She leaned closer, the spine of the heavy book digging into the edge of the table. A strand of her plain brown hair fell across her face, and she impatiently tucked it behind her ear, her fingers smudged with graphite. Her own notebook lay open next to the text, its pages a testament to her obsessive precision. She had redrawn the plexus three times, her lines clean and exact, her labels printed in tiny, perfect block letters. Different colored pens delineated the five terminal branches—musculocutaneous, axillary, radial, median, ulnar.

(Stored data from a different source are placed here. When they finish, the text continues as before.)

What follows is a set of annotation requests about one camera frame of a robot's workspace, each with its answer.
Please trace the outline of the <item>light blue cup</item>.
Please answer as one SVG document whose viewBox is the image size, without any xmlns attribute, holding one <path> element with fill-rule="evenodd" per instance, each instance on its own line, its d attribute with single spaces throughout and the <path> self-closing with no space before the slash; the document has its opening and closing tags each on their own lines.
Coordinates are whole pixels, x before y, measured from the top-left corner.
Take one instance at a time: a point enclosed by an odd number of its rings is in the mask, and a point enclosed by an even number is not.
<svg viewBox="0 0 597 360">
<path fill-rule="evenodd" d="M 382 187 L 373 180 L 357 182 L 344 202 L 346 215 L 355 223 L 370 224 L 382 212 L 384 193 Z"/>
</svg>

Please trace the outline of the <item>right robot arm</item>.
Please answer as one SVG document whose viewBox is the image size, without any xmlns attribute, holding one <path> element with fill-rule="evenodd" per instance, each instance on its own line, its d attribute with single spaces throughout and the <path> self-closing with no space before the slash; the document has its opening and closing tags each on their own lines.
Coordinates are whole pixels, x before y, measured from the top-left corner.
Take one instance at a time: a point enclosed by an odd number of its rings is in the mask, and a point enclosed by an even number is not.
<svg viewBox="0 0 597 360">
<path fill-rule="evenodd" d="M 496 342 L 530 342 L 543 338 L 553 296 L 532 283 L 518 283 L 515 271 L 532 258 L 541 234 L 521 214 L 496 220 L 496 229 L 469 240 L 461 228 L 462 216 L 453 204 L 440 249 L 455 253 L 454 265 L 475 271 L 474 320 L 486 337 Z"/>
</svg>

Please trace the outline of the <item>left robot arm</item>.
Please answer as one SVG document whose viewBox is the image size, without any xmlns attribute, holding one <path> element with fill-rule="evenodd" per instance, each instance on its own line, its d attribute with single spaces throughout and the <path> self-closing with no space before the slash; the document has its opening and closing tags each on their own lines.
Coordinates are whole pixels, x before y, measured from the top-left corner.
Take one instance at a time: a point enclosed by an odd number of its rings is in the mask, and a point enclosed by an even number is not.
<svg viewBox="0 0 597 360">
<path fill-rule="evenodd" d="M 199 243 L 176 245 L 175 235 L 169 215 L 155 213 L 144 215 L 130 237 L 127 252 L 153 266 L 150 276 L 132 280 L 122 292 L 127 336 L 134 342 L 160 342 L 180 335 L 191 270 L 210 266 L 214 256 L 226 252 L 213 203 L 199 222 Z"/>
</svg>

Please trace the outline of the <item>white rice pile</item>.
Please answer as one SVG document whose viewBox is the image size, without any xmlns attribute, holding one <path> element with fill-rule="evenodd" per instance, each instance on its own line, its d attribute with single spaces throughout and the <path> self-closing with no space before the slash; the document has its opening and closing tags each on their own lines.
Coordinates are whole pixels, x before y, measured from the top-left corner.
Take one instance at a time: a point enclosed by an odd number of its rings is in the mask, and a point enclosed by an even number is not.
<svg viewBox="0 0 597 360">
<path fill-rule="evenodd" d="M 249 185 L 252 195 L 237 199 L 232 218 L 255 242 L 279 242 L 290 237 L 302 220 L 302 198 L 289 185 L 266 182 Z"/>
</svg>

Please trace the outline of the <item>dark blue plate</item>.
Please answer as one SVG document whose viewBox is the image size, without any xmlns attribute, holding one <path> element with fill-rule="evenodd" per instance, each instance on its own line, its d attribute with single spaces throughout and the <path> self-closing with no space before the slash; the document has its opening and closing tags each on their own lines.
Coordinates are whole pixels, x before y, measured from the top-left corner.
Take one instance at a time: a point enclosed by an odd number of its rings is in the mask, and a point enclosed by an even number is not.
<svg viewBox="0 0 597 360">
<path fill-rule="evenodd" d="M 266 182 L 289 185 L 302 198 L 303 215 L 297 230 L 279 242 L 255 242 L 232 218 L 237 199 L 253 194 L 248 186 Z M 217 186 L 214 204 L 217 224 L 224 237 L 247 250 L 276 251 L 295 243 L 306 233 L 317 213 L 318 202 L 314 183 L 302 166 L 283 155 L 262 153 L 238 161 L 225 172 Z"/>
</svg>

It wasn't just about memorization; it was about understanding the system so completely that she could visualize it in three dimensions, could imagine it pulsing beneath the skin of the person sitting three tables away, the one laughing too loudly into his phone.
The outside world was a distraction she couldn't afford. The pressure from her parents was a physical weight in her chest, a constant, low-grade ache. An A- wasn't acceptable. A B+ was a catastrophe. Anything less was unthinkable. So she shut it all out. The pop music filtering through the cafe's speakers, the scrape of chairs, the barista calling out names. It all became white noise, a blurry periphery around the sharp, clear focus of her work.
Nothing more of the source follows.